Если очень всмотреться в этот факт, то нельзя не распознать, что в нем
являлось не новое впечатление и увлечение, а интеграция прошлого,
сохраненное и видоизмененное впечатление военных картин из времени
коронации.
Зима прошла для меня в усиленной внутренней работе и развеяла страсть к
военщине. Кроме твоего влияния или под твоим влиянием, самодеятельность,
потребность высказывать свое умственное развитие явилась у меня от очень
пустого случая. Французский учитель Кюри, заступивший место Адлера, долго
возился около меня, не понимая, как вынудить у меня интерес к его урокам.
Читал он со мной Расина. Расин для меня не существовал возле Шиллера.
Задавал он мне переводы, я их делал правильно, но лениво; задавал он мне
темы для сочинений, я их исполнял крайне глупо. А между тем ему во мне
что-то нравилось, и он хлопотал обо мне с любовью, которую я инстинктивно
чувствовал. Раз он мне сказал: "Сочиняйте, что хотите, я не стану вам
задавать темы, пишите, что вздумаете". Какая-то электрическая искра
пробежала по мне. Я к каждому уроку писал, сколько успевал. Первой темой я
выбрал чувство дружбы. Кюри был в восторге от двух страничек, мной на;
писанных, Это меня подстрекнуло. Чего уже я не писал ему потом! Всякая
мысль, которая приходила в голову, записывалась в тетрадку французских
сочинений. От "Contrat social" я перешел к Монтескье, с увлечением читал
"Decadence" и "Esprit des lois", которые, вероятно, не понимал или понимал
вкривь и вкось, и писал для Кюри статейки об английской конституции.
Запольский и тебе и мне страшно надоел. Не помню, кто у тебя заменил
его. Мне Волков доставил Василия Игнатьевича Белякова, натуралиста, учителя
в гимназии.
Натуралист, человек очень умный, первый выучил меня русской грамоте и
так же, как Кюри, дал мне волю запруживать его моими сочинениями, но -
противоречие, которое часто доводится встречать, - натуралист сбил меня с
толку и внес в мои материалистические тенденции (я читал Локка)
супернатурализм {Раз меня привезли на светлое Христово воскресенье к
заутрене в домовую церковь Обольянинова, это был обычай. Там возле меня
стоял Васильчиков, улан, воспитанник Кюри, слегка замешанный по 14 декабря.
Заутреня кончилась, Васильчиков, вздохнувши от устали, с пренебрежением и
ненавистью в голосе сказал мне: Finita la comedia <комедия окончена
(итал.)>. Я так это близко принял к сердцу, и меня так охватила
атеистическая тенденция, что я вот это помню до сих пор. <Прим. Огарева.>}.

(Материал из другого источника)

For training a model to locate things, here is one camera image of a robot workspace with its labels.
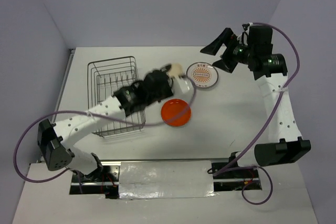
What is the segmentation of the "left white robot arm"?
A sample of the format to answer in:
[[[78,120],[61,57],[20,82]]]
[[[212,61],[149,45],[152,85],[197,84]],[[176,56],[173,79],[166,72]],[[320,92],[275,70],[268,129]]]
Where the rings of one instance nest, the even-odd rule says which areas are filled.
[[[82,138],[108,124],[110,118],[124,120],[144,110],[154,102],[170,98],[178,75],[172,71],[153,70],[143,80],[121,87],[106,100],[80,115],[51,123],[45,119],[38,126],[38,146],[49,171],[69,168],[98,181],[103,174],[100,159],[86,153],[75,144]]]

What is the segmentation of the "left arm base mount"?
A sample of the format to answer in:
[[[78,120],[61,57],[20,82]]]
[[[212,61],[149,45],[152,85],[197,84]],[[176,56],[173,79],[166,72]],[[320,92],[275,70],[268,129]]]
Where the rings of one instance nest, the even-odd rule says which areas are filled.
[[[107,199],[119,199],[119,178],[121,163],[103,162],[103,170],[95,178],[73,172],[70,195],[99,195]]]

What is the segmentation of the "orange sunburst plate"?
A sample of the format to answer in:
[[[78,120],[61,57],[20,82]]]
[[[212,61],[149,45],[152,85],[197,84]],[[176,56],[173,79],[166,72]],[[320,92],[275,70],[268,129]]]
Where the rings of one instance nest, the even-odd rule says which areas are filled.
[[[209,89],[214,87],[218,80],[218,71],[206,62],[195,62],[186,71],[186,75],[192,79],[197,88]]]

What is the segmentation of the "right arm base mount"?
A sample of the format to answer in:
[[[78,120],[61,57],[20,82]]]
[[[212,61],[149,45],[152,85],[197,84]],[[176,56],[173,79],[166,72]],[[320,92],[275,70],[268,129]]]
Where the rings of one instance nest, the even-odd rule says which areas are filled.
[[[258,171],[255,168],[244,168],[238,169],[238,164],[235,162],[232,166],[226,169],[223,173],[219,175],[214,175],[220,169],[225,167],[229,162],[231,162],[237,155],[237,152],[231,153],[227,162],[214,162],[211,164],[211,168],[207,171],[211,174],[214,179],[237,179],[238,182],[252,182],[255,178],[259,177]]]

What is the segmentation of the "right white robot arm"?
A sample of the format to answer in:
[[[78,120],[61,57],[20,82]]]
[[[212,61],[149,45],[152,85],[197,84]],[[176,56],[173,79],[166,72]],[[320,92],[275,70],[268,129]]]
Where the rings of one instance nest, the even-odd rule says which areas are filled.
[[[311,150],[310,141],[305,140],[298,129],[288,90],[298,71],[288,75],[285,57],[272,51],[272,34],[279,28],[248,23],[243,29],[237,36],[231,28],[225,28],[212,43],[201,49],[201,53],[214,56],[225,46],[213,67],[228,73],[233,73],[240,63],[248,67],[261,91],[267,120],[242,151],[232,153],[225,167],[211,170],[214,176],[229,171],[233,177],[240,177],[249,166],[294,163]]]

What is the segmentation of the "cream plate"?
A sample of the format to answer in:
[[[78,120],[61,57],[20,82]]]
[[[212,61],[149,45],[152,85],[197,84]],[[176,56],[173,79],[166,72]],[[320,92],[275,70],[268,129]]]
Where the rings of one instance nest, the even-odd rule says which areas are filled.
[[[183,67],[179,63],[168,64],[166,67],[166,74],[169,77],[181,77],[184,75]]]

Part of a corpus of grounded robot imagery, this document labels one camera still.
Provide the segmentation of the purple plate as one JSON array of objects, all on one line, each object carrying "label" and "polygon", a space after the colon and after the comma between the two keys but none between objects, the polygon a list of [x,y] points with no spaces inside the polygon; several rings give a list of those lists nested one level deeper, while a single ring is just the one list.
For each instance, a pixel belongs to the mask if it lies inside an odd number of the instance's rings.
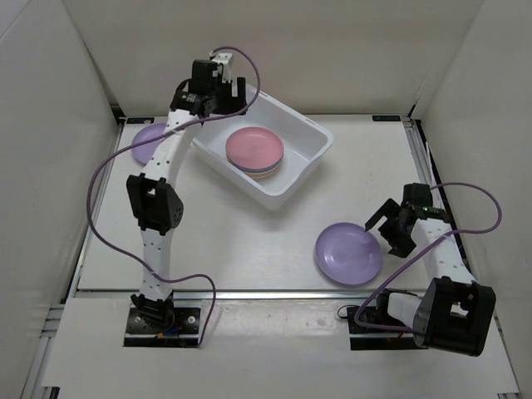
[{"label": "purple plate", "polygon": [[347,222],[331,224],[318,235],[314,258],[329,279],[346,286],[372,281],[383,265],[377,239],[362,226]]},{"label": "purple plate", "polygon": [[133,158],[141,165],[146,165],[152,158],[157,146],[161,140],[154,140],[147,143],[148,140],[154,137],[159,137],[165,132],[165,123],[155,123],[142,128],[133,138],[131,144],[146,142],[144,145],[139,145],[131,150]]}]

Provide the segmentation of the pink plate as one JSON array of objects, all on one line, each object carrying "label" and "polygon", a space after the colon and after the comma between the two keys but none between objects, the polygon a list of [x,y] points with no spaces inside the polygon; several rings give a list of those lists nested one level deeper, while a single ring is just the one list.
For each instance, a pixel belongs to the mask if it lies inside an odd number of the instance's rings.
[{"label": "pink plate", "polygon": [[280,170],[271,170],[268,173],[263,173],[263,174],[260,174],[260,175],[259,174],[256,174],[256,175],[250,174],[249,175],[249,177],[251,179],[257,180],[257,181],[266,181],[266,180],[276,179],[279,176],[283,176],[283,172],[280,171]]},{"label": "pink plate", "polygon": [[232,133],[225,142],[227,158],[249,170],[261,170],[276,164],[284,153],[281,139],[263,127],[244,127]]}]

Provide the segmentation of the orange yellow plate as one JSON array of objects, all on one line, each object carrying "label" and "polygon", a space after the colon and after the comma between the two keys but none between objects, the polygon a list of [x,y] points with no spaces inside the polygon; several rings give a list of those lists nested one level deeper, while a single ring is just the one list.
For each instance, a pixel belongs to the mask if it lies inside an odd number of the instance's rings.
[{"label": "orange yellow plate", "polygon": [[260,179],[269,177],[271,175],[275,175],[280,169],[281,169],[281,165],[277,165],[275,168],[271,168],[269,170],[262,171],[262,172],[245,171],[244,173],[252,179],[260,180]]}]

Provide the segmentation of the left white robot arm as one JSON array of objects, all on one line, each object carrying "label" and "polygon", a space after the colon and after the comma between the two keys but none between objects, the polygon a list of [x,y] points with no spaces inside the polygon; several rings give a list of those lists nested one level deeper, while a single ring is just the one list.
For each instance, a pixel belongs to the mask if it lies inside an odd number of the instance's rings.
[{"label": "left white robot arm", "polygon": [[175,191],[177,173],[206,119],[240,116],[247,111],[246,80],[232,77],[232,61],[230,52],[212,52],[209,59],[193,62],[190,79],[178,86],[170,103],[165,138],[144,169],[126,181],[143,241],[143,262],[149,266],[132,302],[159,333],[170,330],[175,322],[175,312],[169,307],[170,247],[184,213]]}]

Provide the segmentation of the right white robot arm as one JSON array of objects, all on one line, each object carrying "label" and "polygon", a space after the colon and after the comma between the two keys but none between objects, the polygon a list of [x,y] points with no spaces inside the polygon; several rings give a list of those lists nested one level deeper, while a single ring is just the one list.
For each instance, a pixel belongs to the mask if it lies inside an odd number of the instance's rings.
[{"label": "right white robot arm", "polygon": [[390,278],[422,261],[429,285],[418,296],[383,283],[370,296],[375,308],[361,306],[354,322],[386,333],[410,333],[418,347],[478,357],[495,310],[495,292],[463,264],[451,217],[434,206],[431,187],[405,185],[400,203],[388,199],[365,223],[366,230],[372,228],[388,242],[391,255],[406,260]]}]

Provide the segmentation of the blue plate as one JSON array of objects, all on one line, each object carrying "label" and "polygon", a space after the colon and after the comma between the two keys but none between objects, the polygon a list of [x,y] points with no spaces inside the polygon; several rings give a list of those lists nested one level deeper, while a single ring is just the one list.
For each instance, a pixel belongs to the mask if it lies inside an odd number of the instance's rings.
[{"label": "blue plate", "polygon": [[280,169],[281,165],[278,164],[272,168],[269,168],[269,169],[266,169],[266,170],[259,170],[259,171],[252,171],[252,170],[244,170],[244,169],[239,169],[239,171],[242,171],[243,173],[245,173],[246,175],[252,177],[252,178],[257,178],[257,179],[261,179],[263,178],[264,176],[268,176],[268,175],[272,175],[274,173],[276,173],[279,169]]},{"label": "blue plate", "polygon": [[279,160],[278,162],[268,166],[268,167],[265,167],[265,168],[262,168],[262,169],[250,169],[250,168],[244,168],[242,165],[238,165],[236,163],[234,163],[232,160],[229,160],[229,163],[236,167],[238,170],[241,170],[243,171],[244,173],[250,173],[250,174],[262,174],[262,173],[266,173],[266,172],[269,172],[270,170],[276,170],[281,164],[282,164],[282,160]]}]

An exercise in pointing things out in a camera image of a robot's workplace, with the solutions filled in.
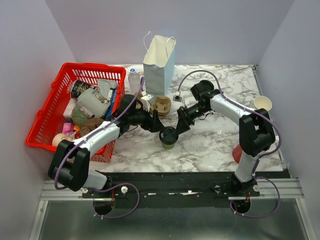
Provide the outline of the black cup lid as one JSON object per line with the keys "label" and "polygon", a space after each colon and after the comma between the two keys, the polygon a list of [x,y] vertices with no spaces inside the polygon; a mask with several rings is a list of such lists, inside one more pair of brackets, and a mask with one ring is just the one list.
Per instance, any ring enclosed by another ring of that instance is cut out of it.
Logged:
{"label": "black cup lid", "polygon": [[172,126],[166,126],[163,130],[159,132],[159,139],[162,144],[174,145],[179,136],[175,134],[176,129]]}

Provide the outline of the green paper cup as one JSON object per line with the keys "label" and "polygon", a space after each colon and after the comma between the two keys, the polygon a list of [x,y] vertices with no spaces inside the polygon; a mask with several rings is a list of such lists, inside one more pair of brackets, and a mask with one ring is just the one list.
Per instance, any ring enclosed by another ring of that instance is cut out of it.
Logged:
{"label": "green paper cup", "polygon": [[161,145],[164,149],[170,150],[175,146],[178,139],[177,138],[173,139],[173,140],[172,139],[171,140],[161,139],[160,141],[161,141]]}

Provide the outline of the stack of green paper cups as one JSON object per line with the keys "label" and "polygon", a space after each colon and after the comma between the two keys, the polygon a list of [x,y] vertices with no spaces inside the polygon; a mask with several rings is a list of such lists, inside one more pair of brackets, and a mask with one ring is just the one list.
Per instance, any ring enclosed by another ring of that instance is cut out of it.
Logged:
{"label": "stack of green paper cups", "polygon": [[253,101],[250,104],[250,107],[259,110],[259,109],[265,109],[267,111],[270,111],[272,109],[272,101],[263,95],[259,95],[253,99]]}

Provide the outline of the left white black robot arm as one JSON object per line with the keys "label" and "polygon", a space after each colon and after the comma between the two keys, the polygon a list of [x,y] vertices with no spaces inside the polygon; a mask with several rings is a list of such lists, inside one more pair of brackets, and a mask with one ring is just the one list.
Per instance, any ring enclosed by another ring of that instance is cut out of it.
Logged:
{"label": "left white black robot arm", "polygon": [[108,178],[103,173],[90,171],[90,159],[108,143],[116,140],[130,126],[141,126],[151,133],[162,131],[157,110],[152,113],[144,108],[136,108],[137,97],[126,94],[117,110],[103,121],[95,130],[73,141],[59,142],[48,170],[57,190],[70,189],[74,192],[81,188],[93,189],[101,198],[111,191]]}

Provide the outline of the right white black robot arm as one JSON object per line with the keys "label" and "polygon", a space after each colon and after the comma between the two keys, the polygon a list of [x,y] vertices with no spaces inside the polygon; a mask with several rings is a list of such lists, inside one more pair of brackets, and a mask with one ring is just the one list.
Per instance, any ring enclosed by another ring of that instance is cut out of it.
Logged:
{"label": "right white black robot arm", "polygon": [[276,140],[269,113],[263,108],[254,110],[239,103],[232,104],[208,80],[195,84],[190,91],[197,103],[191,107],[181,106],[177,110],[178,123],[173,135],[177,138],[189,131],[195,119],[209,111],[220,113],[236,123],[239,127],[241,157],[232,174],[230,191],[241,196],[254,180],[259,154],[269,150]]}

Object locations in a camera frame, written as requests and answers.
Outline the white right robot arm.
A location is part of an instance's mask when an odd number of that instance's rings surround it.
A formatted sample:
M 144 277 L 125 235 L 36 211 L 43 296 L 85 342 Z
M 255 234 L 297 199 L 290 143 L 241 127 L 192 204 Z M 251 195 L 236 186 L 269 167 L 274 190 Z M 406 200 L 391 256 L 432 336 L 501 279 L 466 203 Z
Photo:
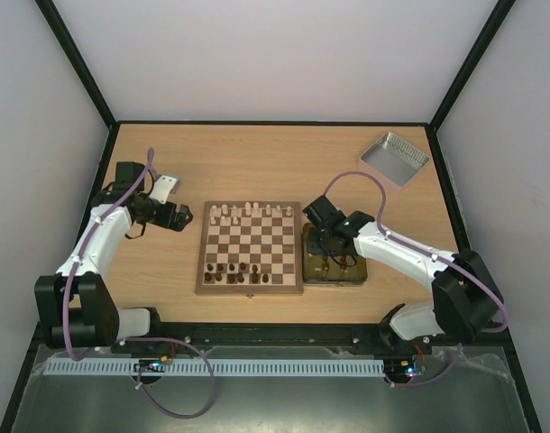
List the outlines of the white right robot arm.
M 473 250 L 452 253 L 428 247 L 381 226 L 378 216 L 361 211 L 346 216 L 324 195 L 303 213 L 315 230 L 318 253 L 386 264 L 430 291 L 430 301 L 401 304 L 383 318 L 380 344 L 386 351 L 399 353 L 423 336 L 447 335 L 471 343 L 482 333 L 500 331 L 490 323 L 503 300 Z

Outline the wooden chess board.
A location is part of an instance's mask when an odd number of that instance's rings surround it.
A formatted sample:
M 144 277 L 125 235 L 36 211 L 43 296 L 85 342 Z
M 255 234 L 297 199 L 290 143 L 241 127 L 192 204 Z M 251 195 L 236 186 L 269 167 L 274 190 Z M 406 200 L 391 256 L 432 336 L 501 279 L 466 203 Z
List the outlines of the wooden chess board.
M 261 217 L 246 216 L 243 201 L 207 201 L 204 207 L 201 243 L 196 277 L 195 293 L 199 296 L 244 295 L 300 295 L 303 293 L 302 276 L 302 213 L 300 204 L 294 201 L 254 201 L 258 202 Z M 220 225 L 220 218 L 212 226 L 209 222 L 210 209 L 226 204 L 229 208 L 229 222 Z M 265 216 L 266 205 L 270 205 L 272 216 Z M 231 209 L 239 209 L 239 224 L 234 226 Z M 276 206 L 281 206 L 282 217 L 275 217 Z M 293 217 L 286 217 L 286 208 L 293 208 Z M 221 281 L 215 280 L 216 266 L 221 263 L 225 270 Z M 244 283 L 236 280 L 227 283 L 228 265 L 235 265 L 236 274 L 239 264 L 246 263 L 248 272 Z M 212 264 L 213 280 L 204 282 L 206 266 Z M 259 267 L 260 281 L 250 281 L 252 266 Z M 270 282 L 264 284 L 262 276 L 270 275 Z

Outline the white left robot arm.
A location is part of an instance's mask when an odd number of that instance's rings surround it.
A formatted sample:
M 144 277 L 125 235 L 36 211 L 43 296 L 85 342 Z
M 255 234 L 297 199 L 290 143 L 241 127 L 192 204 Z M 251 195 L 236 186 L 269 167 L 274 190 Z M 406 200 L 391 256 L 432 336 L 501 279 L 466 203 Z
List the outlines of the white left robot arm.
M 119 309 L 105 283 L 120 243 L 134 225 L 182 231 L 193 219 L 186 205 L 170 201 L 180 187 L 150 162 L 119 162 L 115 179 L 91 200 L 87 227 L 73 252 L 52 275 L 41 276 L 34 294 L 45 343 L 74 361 L 97 347 L 146 336 L 153 309 Z

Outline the gold tin box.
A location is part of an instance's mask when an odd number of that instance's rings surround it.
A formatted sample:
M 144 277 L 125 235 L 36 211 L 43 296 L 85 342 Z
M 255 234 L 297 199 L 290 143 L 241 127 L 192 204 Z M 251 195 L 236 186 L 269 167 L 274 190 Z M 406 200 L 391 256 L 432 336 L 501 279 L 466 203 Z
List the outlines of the gold tin box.
M 337 247 L 322 248 L 323 233 L 311 223 L 302 227 L 303 282 L 310 286 L 359 287 L 368 279 L 367 263 L 355 255 L 338 255 Z

Я с Беляковым часы споривал против врожденных идей; он мне принес три тома
"Des idees innees" {"Врожденные идеи" (франц.).}, не помню чьего творения, -
и я сильно поколебался. Помню вечно это время, как я ночью вставал
потихоньку - Зоненберга перевели из моей спальни в темные антресоли, и я
спал на свободе - вставал и писал какие-то философские статьи, которые
порождали бесконечные споры с Беляковым, но между тем ставили нас в
отношения чрезвычайно дружеские, и я к нему был искренне привязан. После я
узнал, что он был человек довольно хитрый и корыстный, это меня сильно
огорчило.
Но с этого времени не оставалось над мной ни одного влияния, которое бы
перечило моим политическим тенденциям, и они становились на первый план.
Беляков если не по характеру, то по уму сочувствовал им. Волков по
искреннему убеждению. Аллер хотя и преподавал мне логику по Кизеветтеру, но
по Шиллеру принужден был сочувствовать политическим тенденциям. Анна
Егоровна наивно детски разделяла со мной весь либеральный жар и любовь к
людям 14 декабря. Ты - но об этом уже и говорить нечего. Отец мой не
замечал, потому что я от него скрывался; Зоненберг не понимал, потому что
был глуп. Таким образом, мои поэтико-политико-философские тенденции
разрастались на воле. В это же время я начал страстно заниматься
математикой, и Волков стал больше и больше обращаться со мной почти как с
юношей, которого он от души любил, чем как с ребенком.
Хорошо было это время первого развития, Герцен! Может, я слишком долго
останавливаюсь на нем, но ведь тебе это не скучно, а мне несказанно весело!
Когда я вдумываюсь в него - мне будто становится так же легко дышать, как
тогда, дышать во всю молодую свежую грудь - чистым весенним воздухом. А тут
подошел и день прогулки на Воробьевых горах, день сознания сильной дружбы,
день сознания своей дороги... Сколько надежд, сколько сил - черт; Знает. Это
так хорошо было, что плакать хочется.
Что-то уже я не припомню - в 1827 или <18>28 году моя сестра вышла
замуж. Мои отношения к сестре были очень странны. Она лет шесть старше меня.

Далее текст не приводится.